Georgia Power’s claim of title emanates from a 1910 warranty deed from Sara E. White conveying to it an 11.7-acre tract in “fee simple forever”; and a subsequent corrective deed in 1911, which corrected only distances and calls in the property description. In the two deeds, Sara E. White reserved to herself certain rights in the property to operate a hotel and cottages (known as the “Pines property”), “insofar as such occupation, use and enjoyment is not inconsistent with and does not interfere with” the development of hydroelectric power by Georgia Power. The Pines property encompasses the 6.5 acres in issue. By 1913, Georgia Power had constructed a tunnel under the subject property, and by 1924 had constructed a transmission line for electric power above the property.

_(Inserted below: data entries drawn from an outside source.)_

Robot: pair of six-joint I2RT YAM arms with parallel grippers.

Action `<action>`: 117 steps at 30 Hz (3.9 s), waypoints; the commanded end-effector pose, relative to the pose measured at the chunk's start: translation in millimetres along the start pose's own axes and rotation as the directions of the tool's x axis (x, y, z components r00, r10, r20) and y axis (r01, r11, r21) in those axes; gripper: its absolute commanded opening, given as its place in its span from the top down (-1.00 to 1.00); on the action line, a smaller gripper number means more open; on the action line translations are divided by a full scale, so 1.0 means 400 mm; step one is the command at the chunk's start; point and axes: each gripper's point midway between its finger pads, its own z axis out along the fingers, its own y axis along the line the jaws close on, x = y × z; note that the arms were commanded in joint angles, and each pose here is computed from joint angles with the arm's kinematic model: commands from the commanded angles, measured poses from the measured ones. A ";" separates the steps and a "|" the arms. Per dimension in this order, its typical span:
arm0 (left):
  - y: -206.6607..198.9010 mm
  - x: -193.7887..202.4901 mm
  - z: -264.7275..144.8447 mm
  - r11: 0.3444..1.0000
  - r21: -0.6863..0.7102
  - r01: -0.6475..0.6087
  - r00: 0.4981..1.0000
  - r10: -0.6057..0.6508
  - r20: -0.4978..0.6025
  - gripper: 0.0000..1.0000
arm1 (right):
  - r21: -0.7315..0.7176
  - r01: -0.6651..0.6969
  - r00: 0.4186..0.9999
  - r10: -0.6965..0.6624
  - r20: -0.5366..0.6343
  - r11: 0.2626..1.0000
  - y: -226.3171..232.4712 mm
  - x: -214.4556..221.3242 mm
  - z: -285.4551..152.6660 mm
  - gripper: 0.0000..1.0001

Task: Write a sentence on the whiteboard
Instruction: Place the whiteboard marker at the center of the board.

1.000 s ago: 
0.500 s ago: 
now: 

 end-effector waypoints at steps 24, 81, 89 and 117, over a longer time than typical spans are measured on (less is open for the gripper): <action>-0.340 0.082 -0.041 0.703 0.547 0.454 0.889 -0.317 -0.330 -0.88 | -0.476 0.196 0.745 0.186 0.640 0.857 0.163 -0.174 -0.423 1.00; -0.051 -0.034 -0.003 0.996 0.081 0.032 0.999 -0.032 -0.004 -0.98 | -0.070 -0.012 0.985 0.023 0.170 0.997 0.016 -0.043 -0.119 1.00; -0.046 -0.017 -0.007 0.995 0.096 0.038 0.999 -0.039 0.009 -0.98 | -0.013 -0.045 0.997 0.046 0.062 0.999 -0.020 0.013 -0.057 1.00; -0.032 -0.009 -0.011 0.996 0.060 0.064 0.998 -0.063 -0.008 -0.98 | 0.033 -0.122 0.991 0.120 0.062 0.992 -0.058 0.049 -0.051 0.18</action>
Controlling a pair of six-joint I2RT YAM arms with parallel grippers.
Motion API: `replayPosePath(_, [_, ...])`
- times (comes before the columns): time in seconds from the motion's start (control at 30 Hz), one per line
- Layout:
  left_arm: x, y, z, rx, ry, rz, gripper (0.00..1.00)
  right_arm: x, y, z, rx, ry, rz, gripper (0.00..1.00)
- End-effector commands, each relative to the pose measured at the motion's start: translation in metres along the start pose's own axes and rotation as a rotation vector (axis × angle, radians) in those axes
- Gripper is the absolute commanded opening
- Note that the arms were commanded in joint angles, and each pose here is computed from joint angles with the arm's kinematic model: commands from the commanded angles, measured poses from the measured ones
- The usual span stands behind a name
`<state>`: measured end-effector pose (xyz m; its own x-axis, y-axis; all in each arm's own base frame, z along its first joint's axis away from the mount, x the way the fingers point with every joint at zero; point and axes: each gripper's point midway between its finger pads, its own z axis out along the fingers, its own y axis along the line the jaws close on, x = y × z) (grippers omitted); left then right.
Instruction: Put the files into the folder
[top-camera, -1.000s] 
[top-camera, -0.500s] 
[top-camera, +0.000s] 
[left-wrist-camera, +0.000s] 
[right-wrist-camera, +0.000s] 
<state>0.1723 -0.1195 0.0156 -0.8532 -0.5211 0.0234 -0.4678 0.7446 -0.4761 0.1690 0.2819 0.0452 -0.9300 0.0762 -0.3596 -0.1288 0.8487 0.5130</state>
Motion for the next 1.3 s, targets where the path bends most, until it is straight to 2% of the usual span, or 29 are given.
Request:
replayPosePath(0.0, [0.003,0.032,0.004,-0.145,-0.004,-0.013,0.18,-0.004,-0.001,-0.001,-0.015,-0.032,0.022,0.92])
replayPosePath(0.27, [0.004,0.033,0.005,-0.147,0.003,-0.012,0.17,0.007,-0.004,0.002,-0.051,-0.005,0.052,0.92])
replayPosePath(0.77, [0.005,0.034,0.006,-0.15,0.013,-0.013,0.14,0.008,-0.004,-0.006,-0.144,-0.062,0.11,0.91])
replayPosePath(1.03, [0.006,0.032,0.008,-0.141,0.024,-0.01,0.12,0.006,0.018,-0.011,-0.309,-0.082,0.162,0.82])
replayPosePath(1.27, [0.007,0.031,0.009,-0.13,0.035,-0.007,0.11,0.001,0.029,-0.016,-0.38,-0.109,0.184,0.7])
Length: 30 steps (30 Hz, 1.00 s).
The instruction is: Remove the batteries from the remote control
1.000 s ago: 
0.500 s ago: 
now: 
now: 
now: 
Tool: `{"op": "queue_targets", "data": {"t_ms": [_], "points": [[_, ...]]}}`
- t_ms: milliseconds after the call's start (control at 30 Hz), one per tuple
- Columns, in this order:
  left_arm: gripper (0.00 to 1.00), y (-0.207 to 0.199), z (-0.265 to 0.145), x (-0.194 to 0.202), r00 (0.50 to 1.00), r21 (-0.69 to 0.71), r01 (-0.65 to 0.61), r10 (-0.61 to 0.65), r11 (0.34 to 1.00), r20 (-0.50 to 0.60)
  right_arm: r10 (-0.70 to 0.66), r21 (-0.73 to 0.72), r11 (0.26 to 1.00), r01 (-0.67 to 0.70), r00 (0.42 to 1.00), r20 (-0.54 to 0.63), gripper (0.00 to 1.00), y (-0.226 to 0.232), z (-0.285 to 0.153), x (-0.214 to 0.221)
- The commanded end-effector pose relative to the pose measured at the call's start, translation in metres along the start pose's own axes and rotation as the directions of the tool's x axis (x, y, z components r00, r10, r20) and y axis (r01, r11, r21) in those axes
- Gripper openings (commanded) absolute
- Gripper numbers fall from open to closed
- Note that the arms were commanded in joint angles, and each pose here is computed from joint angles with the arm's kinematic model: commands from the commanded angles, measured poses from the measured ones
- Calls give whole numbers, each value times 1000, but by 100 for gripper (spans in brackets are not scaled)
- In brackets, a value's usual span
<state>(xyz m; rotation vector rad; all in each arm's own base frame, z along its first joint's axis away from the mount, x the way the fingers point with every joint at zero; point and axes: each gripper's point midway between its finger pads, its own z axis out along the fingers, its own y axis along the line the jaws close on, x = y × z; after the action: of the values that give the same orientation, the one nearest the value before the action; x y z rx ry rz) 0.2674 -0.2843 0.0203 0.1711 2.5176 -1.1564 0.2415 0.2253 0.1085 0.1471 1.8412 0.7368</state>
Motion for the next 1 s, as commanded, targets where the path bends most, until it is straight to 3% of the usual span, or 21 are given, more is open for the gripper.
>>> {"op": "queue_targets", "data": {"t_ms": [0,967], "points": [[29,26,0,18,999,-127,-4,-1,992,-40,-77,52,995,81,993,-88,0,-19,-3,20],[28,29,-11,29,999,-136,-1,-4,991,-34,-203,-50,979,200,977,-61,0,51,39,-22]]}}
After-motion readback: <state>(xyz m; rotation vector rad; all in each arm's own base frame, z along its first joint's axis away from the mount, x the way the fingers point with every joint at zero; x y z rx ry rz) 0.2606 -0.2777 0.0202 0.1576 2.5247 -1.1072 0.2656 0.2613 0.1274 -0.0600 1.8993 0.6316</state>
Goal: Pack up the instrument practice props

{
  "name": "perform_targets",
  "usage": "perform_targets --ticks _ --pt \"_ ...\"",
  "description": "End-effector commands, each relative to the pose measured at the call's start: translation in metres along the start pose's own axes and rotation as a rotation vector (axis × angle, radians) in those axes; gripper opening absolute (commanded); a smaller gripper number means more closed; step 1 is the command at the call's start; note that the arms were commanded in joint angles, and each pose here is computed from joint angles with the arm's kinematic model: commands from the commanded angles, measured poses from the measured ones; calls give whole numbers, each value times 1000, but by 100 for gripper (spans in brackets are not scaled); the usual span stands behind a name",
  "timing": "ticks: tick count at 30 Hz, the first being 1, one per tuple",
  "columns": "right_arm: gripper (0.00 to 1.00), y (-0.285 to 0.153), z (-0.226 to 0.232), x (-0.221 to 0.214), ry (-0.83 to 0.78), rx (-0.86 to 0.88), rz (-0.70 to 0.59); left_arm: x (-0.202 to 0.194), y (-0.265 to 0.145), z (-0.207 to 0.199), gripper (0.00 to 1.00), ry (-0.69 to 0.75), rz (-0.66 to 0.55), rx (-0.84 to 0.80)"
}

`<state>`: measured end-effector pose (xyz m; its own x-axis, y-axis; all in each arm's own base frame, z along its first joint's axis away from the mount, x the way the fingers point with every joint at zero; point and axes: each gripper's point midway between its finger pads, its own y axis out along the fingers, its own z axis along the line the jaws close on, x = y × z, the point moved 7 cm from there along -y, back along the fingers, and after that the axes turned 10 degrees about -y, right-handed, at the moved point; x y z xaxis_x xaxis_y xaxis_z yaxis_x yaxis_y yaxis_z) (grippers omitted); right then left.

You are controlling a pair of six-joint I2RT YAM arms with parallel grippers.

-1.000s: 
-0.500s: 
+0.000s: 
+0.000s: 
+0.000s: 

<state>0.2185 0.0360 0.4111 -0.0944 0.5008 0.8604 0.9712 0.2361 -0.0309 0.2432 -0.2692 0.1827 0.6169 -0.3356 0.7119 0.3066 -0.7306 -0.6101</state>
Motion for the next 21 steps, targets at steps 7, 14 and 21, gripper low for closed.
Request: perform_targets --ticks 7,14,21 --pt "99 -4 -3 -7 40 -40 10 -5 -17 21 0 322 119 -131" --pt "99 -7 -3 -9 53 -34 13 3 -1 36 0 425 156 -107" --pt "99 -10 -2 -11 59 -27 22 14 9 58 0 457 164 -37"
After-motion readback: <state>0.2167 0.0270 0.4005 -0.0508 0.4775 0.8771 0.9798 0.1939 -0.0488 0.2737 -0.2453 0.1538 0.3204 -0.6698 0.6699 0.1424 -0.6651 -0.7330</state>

J. E. Harvey bought the Pines property from Sara E. White, sometime prior to her death in 1920. Harvey went into possession of the property, installed a saw and planer mill on it, openly and notoriously operated his lumber mill business, and sold lumber to others, including Georgia Power. In 1938, Harvey acquired several parcels of property belonging to Sara E. White, by executor’s deed from Haddie Clarke DeSaussure, a representative of the White estate. This deed, which was duly recorded, states that ownership of the property is [761]*761subject to the rights of Georgia Power. Plaintiffs offered expert opinion testimony that, although there is some discrepancy in the property description, the parcel in question was among those contained in this deed.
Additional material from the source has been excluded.